## EXERCISE DIRECTIONS
All of the data below should be copied exactly as it stands.
'''
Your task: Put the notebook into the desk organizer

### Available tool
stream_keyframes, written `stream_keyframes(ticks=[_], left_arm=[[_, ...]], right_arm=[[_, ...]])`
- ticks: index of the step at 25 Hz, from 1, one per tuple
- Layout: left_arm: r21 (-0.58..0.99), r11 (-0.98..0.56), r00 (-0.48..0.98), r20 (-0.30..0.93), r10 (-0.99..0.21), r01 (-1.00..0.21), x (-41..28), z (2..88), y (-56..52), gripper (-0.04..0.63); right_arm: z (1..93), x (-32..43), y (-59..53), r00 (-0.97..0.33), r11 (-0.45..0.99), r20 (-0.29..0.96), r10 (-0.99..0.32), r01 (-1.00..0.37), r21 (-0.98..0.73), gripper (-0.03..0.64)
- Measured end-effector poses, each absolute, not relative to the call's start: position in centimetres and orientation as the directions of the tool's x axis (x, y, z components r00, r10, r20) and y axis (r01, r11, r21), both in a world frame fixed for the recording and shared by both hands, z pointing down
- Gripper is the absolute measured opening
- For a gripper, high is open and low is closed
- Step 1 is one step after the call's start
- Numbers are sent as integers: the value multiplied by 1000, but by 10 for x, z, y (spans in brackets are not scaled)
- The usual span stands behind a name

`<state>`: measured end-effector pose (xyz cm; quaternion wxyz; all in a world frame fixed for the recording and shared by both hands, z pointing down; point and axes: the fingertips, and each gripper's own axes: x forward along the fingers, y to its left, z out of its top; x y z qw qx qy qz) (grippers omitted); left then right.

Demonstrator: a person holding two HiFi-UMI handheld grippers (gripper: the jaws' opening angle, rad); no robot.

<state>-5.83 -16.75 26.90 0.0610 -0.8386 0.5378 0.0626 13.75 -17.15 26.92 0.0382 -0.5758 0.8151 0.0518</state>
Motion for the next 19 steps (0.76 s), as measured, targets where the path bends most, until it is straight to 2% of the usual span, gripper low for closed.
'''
## TASK RESULT
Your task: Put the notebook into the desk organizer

### Available tool
stream_keyframes, written `stream_keyframes(ticks=[_], left_arm=[[_, ...]], right_arm=[[_, ...]])`
- ticks: index of the step at 25 Hz, from 1, one per tuple
- Layout: left_arm: r21 (-0.58..0.99), r11 (-0.98..0.56), r00 (-0.48..0.98), r20 (-0.30..0.93), r10 (-0.99..0.21), r01 (-1.00..0.21), x (-41..28), z (2..88), y (-56..52), gripper (-0.04..0.63); right_arm: z (1..93), x (-32..43), y (-59..53), r00 (-0.97..0.33), r11 (-0.45..0.99), r20 (-0.29..0.96), r10 (-0.99..0.32), r01 (-1.00..0.37), r21 (-0.98..0.73), gripper (-0.03..0.64)
- Measured end-effector poses, each absolute, not relative to the call's start: position in centimetres and orientation as the directions of the tool's x axis (x, y, z components r00, r10, r20) and y axis (r01, r11, r21), both in a world frame fixed for the recording and shared by both hands, z pointing down
- Gripper is the absolute measured opening
- For a gripper, high is open and low is closed
- Step 1 is one step after the call's start
- Numbers are sent as integers: the value multiplied by 1000, but by 10 for x, z, y (spans in brackets are not scaled)
- The usual span stands behind a name

`<state>`: measured end-effector pose (xyz cm; quaternion wxyz; all in a world frame fixed for the recording and shared by both hands, z pointing down; point and axes: the fingertips, and each gripper's own axes: x forward along the fingers, y to its left, z out of its top; x y z qw qx qy qz) (grippers omitted); left then right.

Demonstrator: a person holding two HiFi-UMI handheld grippers (gripper: the jaws' opening angle, rad); no robot.

<state>-5.83 -16.75 26.90 0.0610 -0.8386 0.5378 0.0626 13.75 -17.15 26.92 0.0382 -0.5758 0.8151 0.0518</state>
Motion for the next 19 steps (0.76 s), as measured, targets where the path bends most, until it is straight to 2% of the usual span, gripper low for closed.

No more output is expected here.